[WORK TO BE COMPLETED] Leaving out the pictures, write out exactly each line from the line with "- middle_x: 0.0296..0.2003" through the close of the listing below.

[SOURCE MATERIAL]
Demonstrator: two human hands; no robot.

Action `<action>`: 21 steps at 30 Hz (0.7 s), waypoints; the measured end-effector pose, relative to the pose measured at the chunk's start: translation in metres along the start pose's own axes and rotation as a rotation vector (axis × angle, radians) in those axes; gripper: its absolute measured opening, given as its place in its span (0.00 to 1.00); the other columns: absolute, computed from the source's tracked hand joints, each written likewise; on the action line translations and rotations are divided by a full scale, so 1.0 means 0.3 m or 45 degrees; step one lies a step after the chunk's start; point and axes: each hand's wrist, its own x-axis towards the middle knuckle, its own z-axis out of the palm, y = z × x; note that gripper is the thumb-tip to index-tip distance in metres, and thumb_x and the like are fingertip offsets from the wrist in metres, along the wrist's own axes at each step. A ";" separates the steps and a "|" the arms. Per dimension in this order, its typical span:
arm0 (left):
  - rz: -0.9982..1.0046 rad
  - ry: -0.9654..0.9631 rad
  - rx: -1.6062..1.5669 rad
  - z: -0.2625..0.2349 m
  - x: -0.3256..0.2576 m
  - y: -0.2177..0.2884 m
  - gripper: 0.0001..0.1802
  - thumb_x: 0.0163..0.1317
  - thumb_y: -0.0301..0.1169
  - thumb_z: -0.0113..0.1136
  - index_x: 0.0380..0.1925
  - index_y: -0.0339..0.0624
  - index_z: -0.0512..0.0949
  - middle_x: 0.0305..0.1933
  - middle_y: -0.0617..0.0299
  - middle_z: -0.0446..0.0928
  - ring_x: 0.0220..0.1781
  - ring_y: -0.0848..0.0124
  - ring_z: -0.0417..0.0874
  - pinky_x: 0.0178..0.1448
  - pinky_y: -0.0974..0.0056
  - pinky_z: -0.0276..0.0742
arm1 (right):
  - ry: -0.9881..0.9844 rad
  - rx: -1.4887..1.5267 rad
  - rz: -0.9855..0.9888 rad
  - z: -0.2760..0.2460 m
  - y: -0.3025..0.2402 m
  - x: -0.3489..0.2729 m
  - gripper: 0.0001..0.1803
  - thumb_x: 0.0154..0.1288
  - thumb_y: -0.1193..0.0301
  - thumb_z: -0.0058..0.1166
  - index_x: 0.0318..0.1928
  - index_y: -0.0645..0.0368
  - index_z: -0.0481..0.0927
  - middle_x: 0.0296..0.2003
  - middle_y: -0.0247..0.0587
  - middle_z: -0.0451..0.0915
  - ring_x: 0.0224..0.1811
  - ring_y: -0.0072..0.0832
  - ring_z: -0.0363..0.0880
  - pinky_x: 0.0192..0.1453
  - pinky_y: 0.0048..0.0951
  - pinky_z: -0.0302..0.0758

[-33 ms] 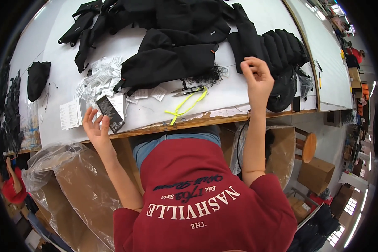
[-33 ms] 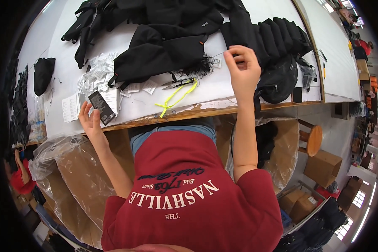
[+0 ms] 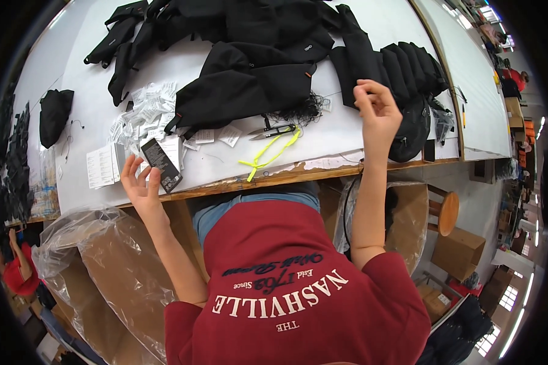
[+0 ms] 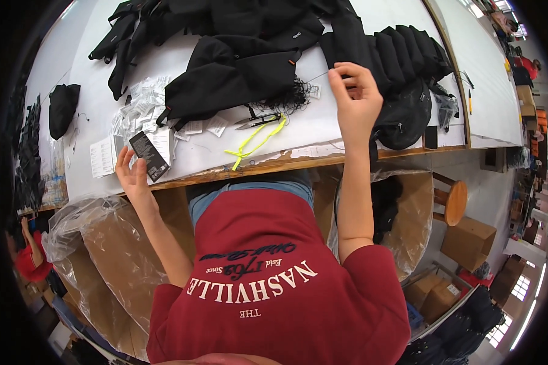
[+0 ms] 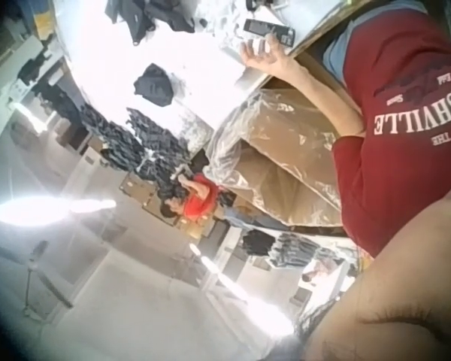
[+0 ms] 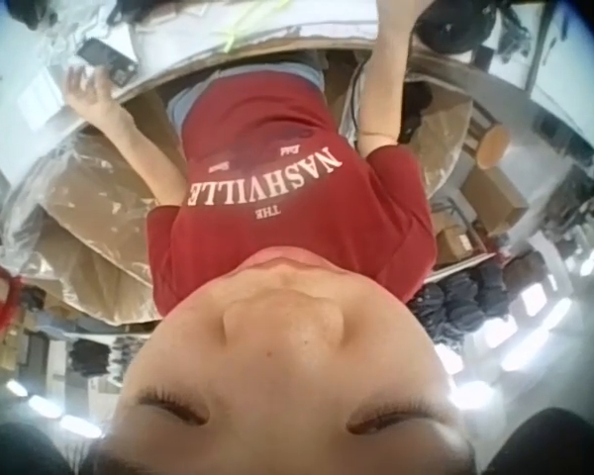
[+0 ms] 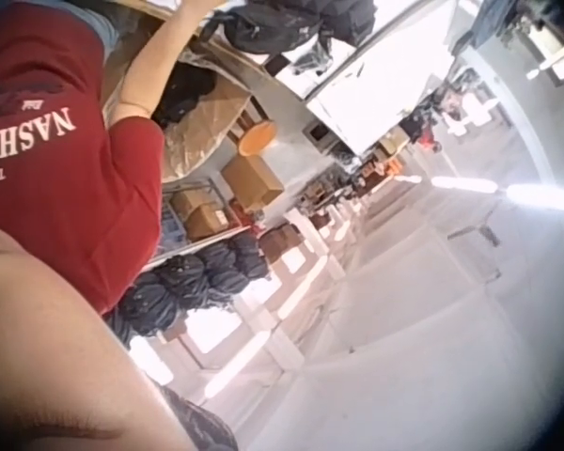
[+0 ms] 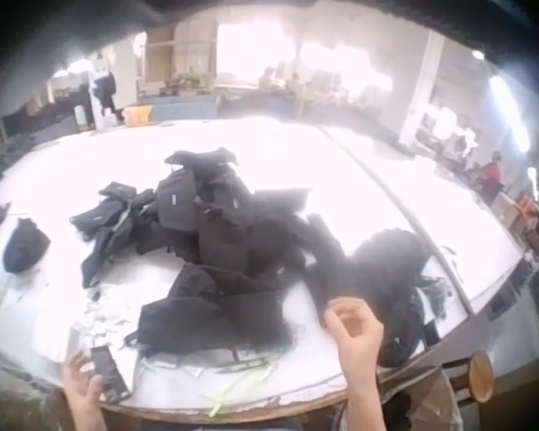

[YOUR SOLUTION]
  - middle_x: 0.0296..0.2003
  - middle_y: -0.0247..0.0587
  - middle_z: -0.0451..0.0915
  - ring_x: 0.0224..0.1811
  - ring_y: -0.0072..0.0832
  - ring_z: -0.0363..0.0880
  - pinky_x: 0.0192..0.1453
  - pinky_y: 0.0048..0.0951
  - pinky_z: -0.0302..0.0758

[-33 ms] 
[-33 ms] 
[+0 ms] 
[+0 ms] 
[+0 ms] 
[+0 ms] 
[+0 ms] 
[+0 ms] 

Here the answer is complete.